**Directions:** Locate each line below that includes "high" and reproduce it.

**Exercise data:**
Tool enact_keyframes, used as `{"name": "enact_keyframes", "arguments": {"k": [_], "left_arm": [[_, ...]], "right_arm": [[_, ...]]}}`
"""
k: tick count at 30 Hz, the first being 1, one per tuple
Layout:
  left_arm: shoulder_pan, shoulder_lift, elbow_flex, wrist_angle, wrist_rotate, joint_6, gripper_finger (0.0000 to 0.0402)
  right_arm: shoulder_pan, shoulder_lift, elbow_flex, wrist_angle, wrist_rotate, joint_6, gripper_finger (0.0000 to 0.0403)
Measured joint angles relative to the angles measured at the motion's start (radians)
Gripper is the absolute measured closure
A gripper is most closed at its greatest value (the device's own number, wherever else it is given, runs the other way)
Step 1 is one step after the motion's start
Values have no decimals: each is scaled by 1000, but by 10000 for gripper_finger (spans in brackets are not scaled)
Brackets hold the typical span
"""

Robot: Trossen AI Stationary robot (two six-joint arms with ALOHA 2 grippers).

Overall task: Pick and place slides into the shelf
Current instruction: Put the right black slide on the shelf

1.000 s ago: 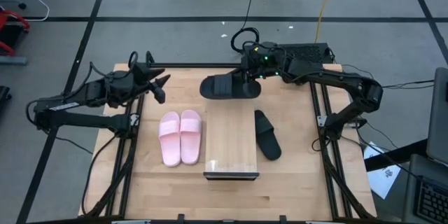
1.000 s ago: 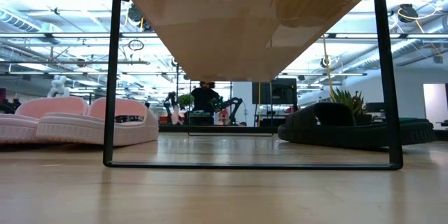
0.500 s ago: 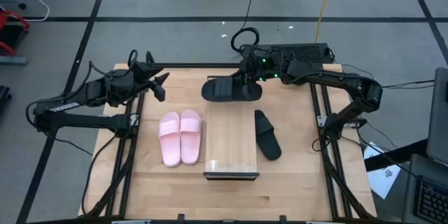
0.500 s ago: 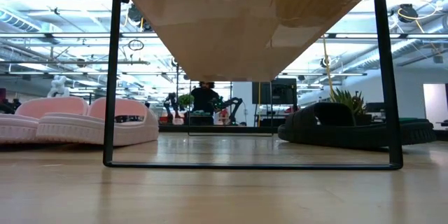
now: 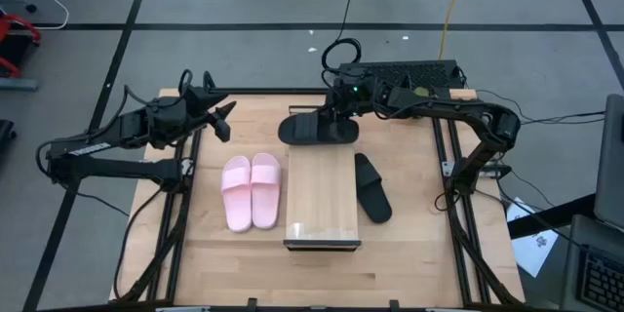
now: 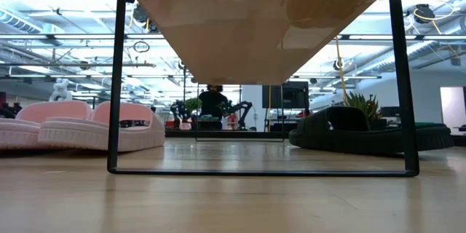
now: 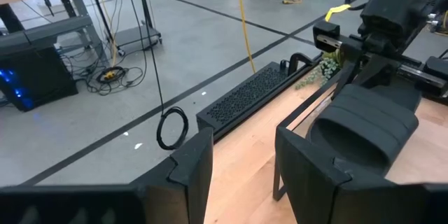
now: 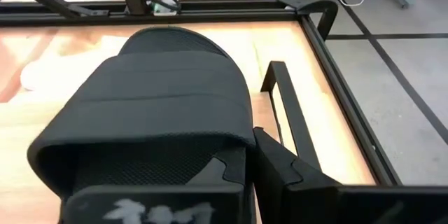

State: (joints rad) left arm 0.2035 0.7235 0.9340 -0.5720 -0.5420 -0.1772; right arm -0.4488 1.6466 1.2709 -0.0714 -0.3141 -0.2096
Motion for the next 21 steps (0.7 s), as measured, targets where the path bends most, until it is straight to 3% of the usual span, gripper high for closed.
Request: {"name": "enact_keyframes", "arguments": {"k": [21], "left_arm": [[0,0,0,0,-7,26,245]], "right_arm": [[-42,-1,0,-23,27,-50,403]]}}
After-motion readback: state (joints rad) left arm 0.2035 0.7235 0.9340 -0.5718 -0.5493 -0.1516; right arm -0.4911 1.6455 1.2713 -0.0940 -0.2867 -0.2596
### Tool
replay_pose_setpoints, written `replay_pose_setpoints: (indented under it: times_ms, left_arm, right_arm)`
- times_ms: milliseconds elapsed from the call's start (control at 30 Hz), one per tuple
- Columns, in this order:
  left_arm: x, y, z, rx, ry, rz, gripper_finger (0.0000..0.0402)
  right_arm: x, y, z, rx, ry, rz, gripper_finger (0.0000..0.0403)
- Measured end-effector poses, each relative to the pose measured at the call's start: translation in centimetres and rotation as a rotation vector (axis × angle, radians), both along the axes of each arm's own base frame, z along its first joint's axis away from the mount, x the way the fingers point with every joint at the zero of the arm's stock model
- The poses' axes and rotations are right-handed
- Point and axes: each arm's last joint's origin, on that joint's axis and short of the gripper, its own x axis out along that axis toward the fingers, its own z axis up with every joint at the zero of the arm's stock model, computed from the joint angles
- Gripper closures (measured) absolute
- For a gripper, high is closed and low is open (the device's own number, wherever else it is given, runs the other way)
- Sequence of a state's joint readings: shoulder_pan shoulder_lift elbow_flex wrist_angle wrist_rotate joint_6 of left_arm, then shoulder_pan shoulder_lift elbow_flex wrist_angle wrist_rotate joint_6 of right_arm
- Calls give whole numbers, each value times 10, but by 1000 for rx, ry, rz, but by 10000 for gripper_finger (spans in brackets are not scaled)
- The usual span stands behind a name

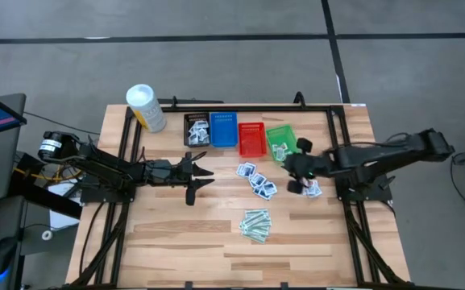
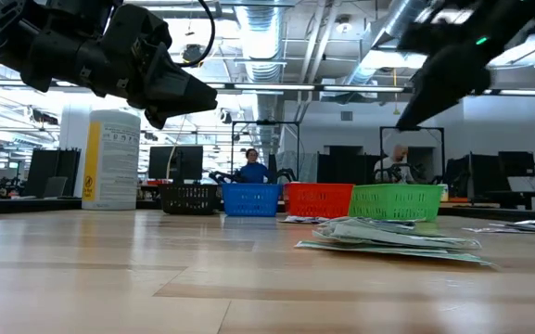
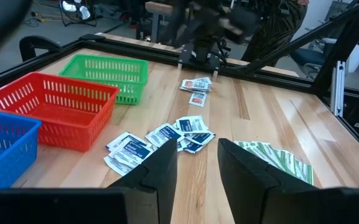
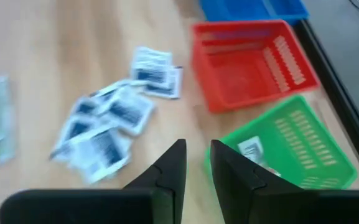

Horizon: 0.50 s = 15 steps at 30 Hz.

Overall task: Pick & Place First Aid Supplies
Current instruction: Put the orange pad into the green bin

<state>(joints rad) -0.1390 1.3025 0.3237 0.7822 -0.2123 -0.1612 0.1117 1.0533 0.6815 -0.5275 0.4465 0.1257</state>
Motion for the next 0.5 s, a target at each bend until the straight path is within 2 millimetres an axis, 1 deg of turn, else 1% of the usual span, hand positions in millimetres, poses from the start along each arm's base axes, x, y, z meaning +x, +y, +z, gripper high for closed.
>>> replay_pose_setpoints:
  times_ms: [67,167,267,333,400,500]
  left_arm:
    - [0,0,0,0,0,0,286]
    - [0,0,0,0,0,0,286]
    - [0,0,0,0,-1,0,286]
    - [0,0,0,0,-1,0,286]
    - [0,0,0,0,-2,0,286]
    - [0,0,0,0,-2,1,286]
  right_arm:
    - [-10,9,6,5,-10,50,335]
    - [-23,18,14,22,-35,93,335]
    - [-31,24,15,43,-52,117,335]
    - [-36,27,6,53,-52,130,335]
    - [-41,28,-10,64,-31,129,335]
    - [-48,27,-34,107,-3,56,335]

**Answer space:**
Motion for the next 21 steps (0.7 s), as measured, targets where the path bends most, until it is straight to 3% of the usual span, gripper high for closed.
- For a gripper, high is closed and low is open (the device's own number, wherever else it is given, runs the other way)
Motion for the next 0.5 s, a target at each bend until the straight path is within 2 millimetres an axis, 1 deg of turn, else 1% of the usual span, hand positions in millimetres, poses from the start along each arm's base axes, x, y, z meaning +x, +y, +z, gripper high for closed.

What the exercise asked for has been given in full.